Tampoco condivisibili le ragioni che escludono la fondatezza delle questioni di costituzionalità rispetto agli artt. 3, 27 comma 3 e 31 comma 2 Cost.: per la Corte non è irragionevole la «scelta legislativa di limitare l’accesso alle due misure penali di comunità in esame a coloro che debbono espiare pene particolarmente elevate», poiché «rispetto a pene superiori ai limiti stabiliti dalle disposizioni censurate – non può ritenersi né irragionevole, né sproporzionato, esigere che al condannato sia (temporaneamente) inibito l’accesso all’affidamento in prova o alla detenzione domiciliare». Peccato che ancora una volta la Consulta dimentichi ciò che accade durante la fase di cognizione, dove analoghi strumenti possono essere adottati senza che vi sia alcun limite di pena ostativo all’impiego. Durante il processo, ad esempio, è consentito al giudice di “mettere alla prova” un minorenne qualunque sia il reato commesso (teoricamente anche per delitti puniti con la pena dell’ergastolo), o di sottoporlo ad una misura cautelare a carattere obbligatorio o a una misura di sicurezza con collocamento in comunità pure per fatti in concreto significativamente gravi (nel caso di specie si trattava di un minorenne condannato per «reati di violenza sessuale anche di gruppo, ai danni di minorenni, nonché violazione legge stupefacenti e atti osceni»). E allora del tutto irragionevole e in contrasto con la finalità educativa che la pena deve avere per i minorenni (evitare l’interruzione di processi educativi in atto) la previsione di limiti di pena – indicativi della gravità del fatto – che “agiscono preclusivamente” soltanto in fase esecutiva. L’impossibilità di neutralizzare la pericolosità sociale del condannato minorenne autore di gravi reati con una misura penale di comunità non può essere mai presunta (ciò che fa la predeterminazione per legge di una soglia di pena), ma va sempre consentito al giudice verificarla caso per caso, individuando le modalità esecutive più adeguate e compatibili con i suoi bisogni educativi.
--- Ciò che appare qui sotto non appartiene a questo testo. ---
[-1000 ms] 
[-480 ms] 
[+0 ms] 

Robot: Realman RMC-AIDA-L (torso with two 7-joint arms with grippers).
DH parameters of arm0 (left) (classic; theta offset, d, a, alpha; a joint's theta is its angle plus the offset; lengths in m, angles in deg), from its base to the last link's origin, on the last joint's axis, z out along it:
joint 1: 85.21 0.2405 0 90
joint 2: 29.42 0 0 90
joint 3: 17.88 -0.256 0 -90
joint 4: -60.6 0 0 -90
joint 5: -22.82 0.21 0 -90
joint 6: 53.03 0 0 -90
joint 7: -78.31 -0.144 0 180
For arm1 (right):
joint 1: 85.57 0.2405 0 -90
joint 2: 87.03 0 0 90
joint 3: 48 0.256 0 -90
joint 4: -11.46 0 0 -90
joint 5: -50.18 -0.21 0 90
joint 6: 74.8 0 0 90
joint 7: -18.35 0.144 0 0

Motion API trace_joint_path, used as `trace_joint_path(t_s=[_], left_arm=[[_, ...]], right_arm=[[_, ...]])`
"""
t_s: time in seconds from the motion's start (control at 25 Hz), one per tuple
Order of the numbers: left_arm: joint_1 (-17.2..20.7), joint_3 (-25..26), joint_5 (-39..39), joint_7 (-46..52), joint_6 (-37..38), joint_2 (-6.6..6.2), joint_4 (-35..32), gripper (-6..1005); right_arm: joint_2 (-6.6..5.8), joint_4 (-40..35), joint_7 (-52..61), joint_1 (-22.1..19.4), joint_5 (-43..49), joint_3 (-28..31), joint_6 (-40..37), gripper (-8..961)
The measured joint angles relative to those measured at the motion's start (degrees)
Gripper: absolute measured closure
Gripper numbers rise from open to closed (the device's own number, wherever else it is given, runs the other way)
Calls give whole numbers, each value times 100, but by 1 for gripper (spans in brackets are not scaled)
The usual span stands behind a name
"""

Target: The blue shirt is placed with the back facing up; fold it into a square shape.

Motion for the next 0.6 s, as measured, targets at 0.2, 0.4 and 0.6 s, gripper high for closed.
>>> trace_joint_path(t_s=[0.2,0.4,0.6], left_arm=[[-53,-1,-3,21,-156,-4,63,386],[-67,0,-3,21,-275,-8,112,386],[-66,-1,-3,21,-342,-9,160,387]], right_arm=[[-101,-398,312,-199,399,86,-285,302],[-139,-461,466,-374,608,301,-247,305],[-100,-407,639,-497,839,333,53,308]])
E su questo punto, una seconda volta smentendo sé stessa, la Corte chiude il proprio ragionamento ribadendo che, per assicurare le «esigenze di individualizzazione del trattamento penitenziario minorile, derivanti dai princìpi costituzionali di protezione dell’infanzia e della gioventù (art. 31, secondo comma Cost.) e di finalizzazione rieducativa della pena (art. 27, terzo comma Cost.) [risulterebbero particolarmente appropriati] assetti più flessibili e attributivi di maggiori spazi per una valutazione giudiziale».